The head of California’s electric grid said Wednesday he is “guardedly optimistic” that the state will avoid rotating blackouts this summer, but warned that voluntary cooperation during Flex Alerts will be necessary.
Elliot Mainzer, president and CEO of the California Independent System Operator, said utilities throughout the state have built up power reserves and invested in new technology like battery storage to prevent blackouts like the ones in 2020.
But recent record heat in California and the Pacific Northwest combined with a drought that will reduce hydropower give him cause for concern.
“We’re adding just a little more ‘guarded’ to that guarded optimism,” he said, adding that Californians will likely be asked to conserve “a handful” of times over the summer.
Mainzer was in San Diego to tour San Diego Gas & Electric‘s new 30-megawatt lithium-ion battery backup facility in Miramar along with SDG&E CEO Caroline Winn.
That facility can supply the needs of 20,000 homes for four hours. It’s one of a growing number in San Diego and throughout the state that store solar energy created during the day for use during the peak 4 p.m. to 9 p.m. period.
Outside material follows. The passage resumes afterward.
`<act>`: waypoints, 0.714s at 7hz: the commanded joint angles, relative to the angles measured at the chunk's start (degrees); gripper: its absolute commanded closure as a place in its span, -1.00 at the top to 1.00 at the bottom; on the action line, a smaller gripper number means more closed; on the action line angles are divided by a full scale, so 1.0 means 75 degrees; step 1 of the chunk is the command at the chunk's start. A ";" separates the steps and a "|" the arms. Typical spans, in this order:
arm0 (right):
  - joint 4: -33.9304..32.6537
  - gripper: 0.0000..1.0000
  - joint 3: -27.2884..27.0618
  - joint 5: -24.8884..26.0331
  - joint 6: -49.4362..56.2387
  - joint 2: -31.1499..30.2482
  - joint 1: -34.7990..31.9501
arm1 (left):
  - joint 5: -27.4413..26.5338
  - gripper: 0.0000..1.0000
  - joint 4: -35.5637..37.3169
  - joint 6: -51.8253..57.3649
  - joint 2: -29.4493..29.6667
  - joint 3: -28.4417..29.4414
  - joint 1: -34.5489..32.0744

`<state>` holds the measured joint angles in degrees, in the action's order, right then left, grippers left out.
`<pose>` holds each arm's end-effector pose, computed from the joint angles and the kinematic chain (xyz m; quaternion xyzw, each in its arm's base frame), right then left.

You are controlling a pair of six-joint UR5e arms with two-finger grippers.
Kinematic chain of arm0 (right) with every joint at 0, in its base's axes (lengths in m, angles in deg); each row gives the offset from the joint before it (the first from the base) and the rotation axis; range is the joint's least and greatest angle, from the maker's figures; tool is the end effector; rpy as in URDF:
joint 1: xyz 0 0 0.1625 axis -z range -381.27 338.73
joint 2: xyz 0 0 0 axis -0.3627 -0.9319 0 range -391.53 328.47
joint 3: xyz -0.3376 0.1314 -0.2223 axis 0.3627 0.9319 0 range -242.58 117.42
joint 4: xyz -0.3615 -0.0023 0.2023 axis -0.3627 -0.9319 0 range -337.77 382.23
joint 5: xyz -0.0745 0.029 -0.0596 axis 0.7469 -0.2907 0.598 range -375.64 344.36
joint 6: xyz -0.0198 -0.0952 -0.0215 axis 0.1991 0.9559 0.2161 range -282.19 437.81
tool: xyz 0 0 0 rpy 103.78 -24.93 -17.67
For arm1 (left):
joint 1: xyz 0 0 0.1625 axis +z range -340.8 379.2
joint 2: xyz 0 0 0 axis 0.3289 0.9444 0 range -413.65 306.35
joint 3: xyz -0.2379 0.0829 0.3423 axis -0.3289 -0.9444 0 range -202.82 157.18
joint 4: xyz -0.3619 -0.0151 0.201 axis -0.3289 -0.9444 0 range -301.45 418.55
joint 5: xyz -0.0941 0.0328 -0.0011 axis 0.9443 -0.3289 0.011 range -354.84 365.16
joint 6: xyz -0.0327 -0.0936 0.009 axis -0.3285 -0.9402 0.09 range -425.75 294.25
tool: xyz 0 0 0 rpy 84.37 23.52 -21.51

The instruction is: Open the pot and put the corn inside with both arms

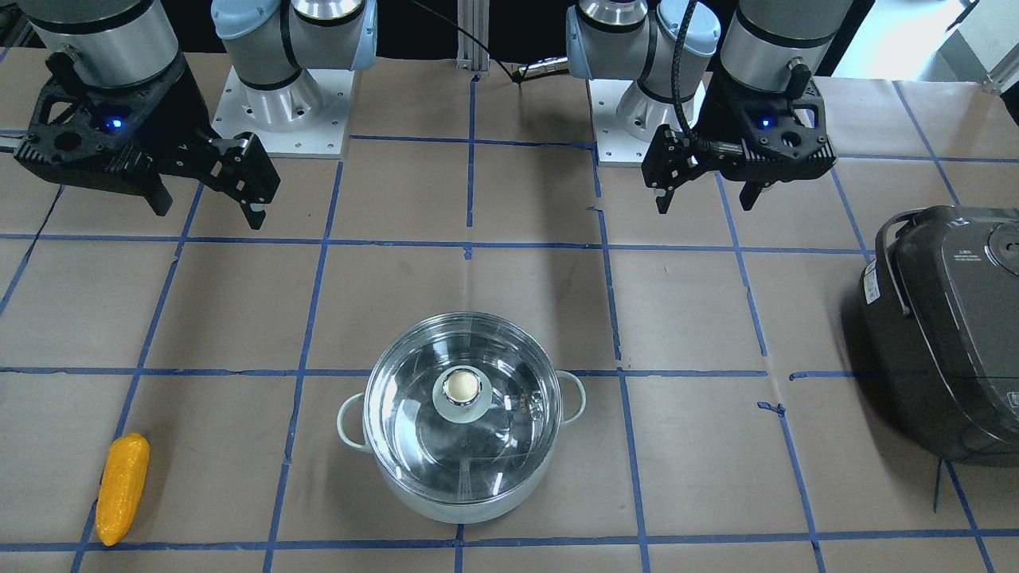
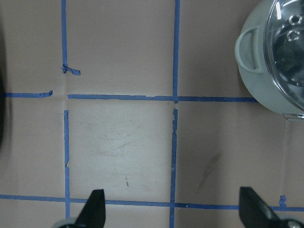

Winn said the new backup facility is part of the extensive preparations made by SDG&E to be ready for the summer. Right now the utility has over 130 megawatts of additional capacity to handle a surge in demand.
“We have done everything in our power to ensure that the lights stay one,” she said, but warned that problems elsewhere in California or the West could affect SDG&E customers.
Mainzer estimated that California has 1,000 megawatts of battery storage right now, and will have 2,000 by the end of the summer and 5,000 — 10% of grid’s total capacity –in a few years as the technology improves. He praised SDG&E’s leadership in storage, which he said is key to a transition to clean energy.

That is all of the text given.